** MATERIAL FOR THE TASK follows **
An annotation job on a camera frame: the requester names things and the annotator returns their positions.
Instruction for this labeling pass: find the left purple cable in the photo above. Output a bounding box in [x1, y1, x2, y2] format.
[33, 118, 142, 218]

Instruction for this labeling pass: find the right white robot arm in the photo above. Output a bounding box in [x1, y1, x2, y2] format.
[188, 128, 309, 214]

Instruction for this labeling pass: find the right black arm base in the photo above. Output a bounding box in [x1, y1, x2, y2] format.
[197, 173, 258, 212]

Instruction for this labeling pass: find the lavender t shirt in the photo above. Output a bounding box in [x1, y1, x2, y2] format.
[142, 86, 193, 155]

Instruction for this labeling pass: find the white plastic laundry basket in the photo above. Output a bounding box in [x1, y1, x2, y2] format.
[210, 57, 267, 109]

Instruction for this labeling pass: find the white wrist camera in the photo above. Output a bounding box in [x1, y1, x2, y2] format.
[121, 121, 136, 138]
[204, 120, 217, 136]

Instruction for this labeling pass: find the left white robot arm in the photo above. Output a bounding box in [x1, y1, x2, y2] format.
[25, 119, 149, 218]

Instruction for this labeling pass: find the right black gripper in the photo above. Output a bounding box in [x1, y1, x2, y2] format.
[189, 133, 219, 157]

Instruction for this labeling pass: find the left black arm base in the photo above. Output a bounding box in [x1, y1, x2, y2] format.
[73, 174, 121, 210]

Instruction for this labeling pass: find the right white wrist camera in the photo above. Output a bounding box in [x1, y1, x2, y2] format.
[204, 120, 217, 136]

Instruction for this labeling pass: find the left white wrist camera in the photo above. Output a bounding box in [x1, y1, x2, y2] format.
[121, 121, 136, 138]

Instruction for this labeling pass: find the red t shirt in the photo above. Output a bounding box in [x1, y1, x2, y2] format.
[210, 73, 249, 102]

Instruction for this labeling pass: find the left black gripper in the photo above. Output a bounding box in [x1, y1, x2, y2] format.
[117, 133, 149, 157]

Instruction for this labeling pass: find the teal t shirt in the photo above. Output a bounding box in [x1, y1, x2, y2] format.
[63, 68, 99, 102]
** End of MATERIAL FOR THE TASK **
_TASK DESCRIPTION:_ Copy out the entire material exactly.

_SOLUTION:_
An annotation job on a camera frame: the requester names things and the annotator returns their positions.
Instruction for this labeling pass: find the left purple cable in the photo above. Output a bounding box in [x1, y1, x2, y2] format.
[33, 118, 142, 218]

Instruction for this labeling pass: find the right white robot arm in the photo above. Output a bounding box in [x1, y1, x2, y2] format.
[188, 128, 309, 214]

Instruction for this labeling pass: find the right black arm base in the photo above. Output a bounding box in [x1, y1, x2, y2] format.
[197, 173, 258, 212]

Instruction for this labeling pass: find the lavender t shirt in the photo above. Output a bounding box in [x1, y1, x2, y2] format.
[142, 86, 193, 155]

Instruction for this labeling pass: find the white plastic laundry basket in the photo above. Output a bounding box in [x1, y1, x2, y2] format.
[210, 57, 267, 109]

Instruction for this labeling pass: find the white wrist camera in the photo above. Output a bounding box in [x1, y1, x2, y2] format.
[121, 121, 136, 138]
[204, 120, 217, 136]

Instruction for this labeling pass: find the left white robot arm in the photo above. Output a bounding box in [x1, y1, x2, y2] format.
[25, 119, 149, 218]

Instruction for this labeling pass: find the right black gripper in the photo above. Output a bounding box in [x1, y1, x2, y2] format.
[189, 133, 219, 157]

Instruction for this labeling pass: find the left black arm base in the photo above. Output a bounding box in [x1, y1, x2, y2] format.
[73, 174, 121, 210]

Instruction for this labeling pass: find the right white wrist camera in the photo above. Output a bounding box in [x1, y1, x2, y2] format.
[204, 120, 217, 136]

Instruction for this labeling pass: find the left white wrist camera in the photo above. Output a bounding box in [x1, y1, x2, y2] format.
[121, 121, 136, 138]

Instruction for this labeling pass: find the red t shirt in the photo above. Output a bounding box in [x1, y1, x2, y2] format.
[210, 73, 249, 102]

Instruction for this labeling pass: find the left black gripper in the photo above. Output a bounding box in [x1, y1, x2, y2] format.
[117, 133, 149, 157]

Instruction for this labeling pass: find the teal t shirt in the photo above. Output a bounding box in [x1, y1, x2, y2] format.
[63, 68, 99, 102]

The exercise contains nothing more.